Buscar um bom motivo para parar de fumar. É exatamente isso que o curso “Como deixar de fumar em 5 dias” incentiva em seus participantes. Com a ajuda de palestras motivacionais, testemunhos de quem conseguiu parar de fumar e debate sobre as dificuldades pelas quais devem passar ou estão passando, os fumantes são estimulados a abandonar o vício.

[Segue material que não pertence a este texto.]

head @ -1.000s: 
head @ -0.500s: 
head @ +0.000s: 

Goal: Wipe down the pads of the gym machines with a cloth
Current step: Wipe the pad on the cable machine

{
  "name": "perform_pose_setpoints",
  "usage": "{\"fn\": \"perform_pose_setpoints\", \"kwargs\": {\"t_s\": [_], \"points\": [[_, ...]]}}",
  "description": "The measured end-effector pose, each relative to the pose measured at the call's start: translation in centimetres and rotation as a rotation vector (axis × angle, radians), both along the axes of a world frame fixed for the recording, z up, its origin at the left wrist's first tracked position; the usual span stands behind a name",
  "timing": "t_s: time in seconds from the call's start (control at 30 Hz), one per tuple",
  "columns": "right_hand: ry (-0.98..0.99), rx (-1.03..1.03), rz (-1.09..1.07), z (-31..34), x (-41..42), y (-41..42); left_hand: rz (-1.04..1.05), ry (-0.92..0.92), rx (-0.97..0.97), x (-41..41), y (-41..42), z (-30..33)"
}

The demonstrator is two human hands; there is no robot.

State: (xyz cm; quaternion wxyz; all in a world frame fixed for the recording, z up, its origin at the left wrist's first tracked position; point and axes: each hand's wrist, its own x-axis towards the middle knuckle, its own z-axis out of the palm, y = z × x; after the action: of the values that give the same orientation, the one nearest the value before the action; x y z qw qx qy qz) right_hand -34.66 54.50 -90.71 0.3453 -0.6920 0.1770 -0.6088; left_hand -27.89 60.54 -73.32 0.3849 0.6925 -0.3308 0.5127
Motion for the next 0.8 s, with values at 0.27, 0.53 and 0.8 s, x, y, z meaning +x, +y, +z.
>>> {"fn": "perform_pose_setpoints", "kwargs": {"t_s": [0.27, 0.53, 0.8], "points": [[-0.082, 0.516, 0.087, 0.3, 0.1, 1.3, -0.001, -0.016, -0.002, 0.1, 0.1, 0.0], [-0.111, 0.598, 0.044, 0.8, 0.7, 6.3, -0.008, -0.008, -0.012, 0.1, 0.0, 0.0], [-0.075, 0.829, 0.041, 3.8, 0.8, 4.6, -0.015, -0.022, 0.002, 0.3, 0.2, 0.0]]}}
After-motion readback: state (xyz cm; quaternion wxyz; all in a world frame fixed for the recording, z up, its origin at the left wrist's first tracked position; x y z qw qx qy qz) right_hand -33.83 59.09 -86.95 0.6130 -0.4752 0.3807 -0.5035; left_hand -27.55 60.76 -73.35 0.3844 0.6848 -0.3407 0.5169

Além dessa terapia de grupo, o tratamento inclui medicamentos que ajudam a diminuir a vontade de fumar e vitamina para manter o sistema nervoso equilibrado. Segundo a coordenadora do curso, Sandra Mara de Oliveira Lima, os aspectos emocionais e neurológicos precisam ser levados em consideração.


Ela não fala em porcentagem, mas garante que a maioria dos participantes consegue vencer o vício com a ajuda do curso. Entretanto, para isso, é essencial que haja determinação em deixar o cigarro. “Vontade de parar todo fumante tem. É preciso mais que isso. É preciso atitude, ação. Sem isso, não funciona.”


O curso é oferecido em Bauru há cerca de 15 anos. Ele ocorre apenas uma vez por ano, normalmente em maio, e cada turma varia de 200 a 300 pessoas. As reuniões são sempre à noite, das 20h às 21h30. O curso é totalmente gratuito.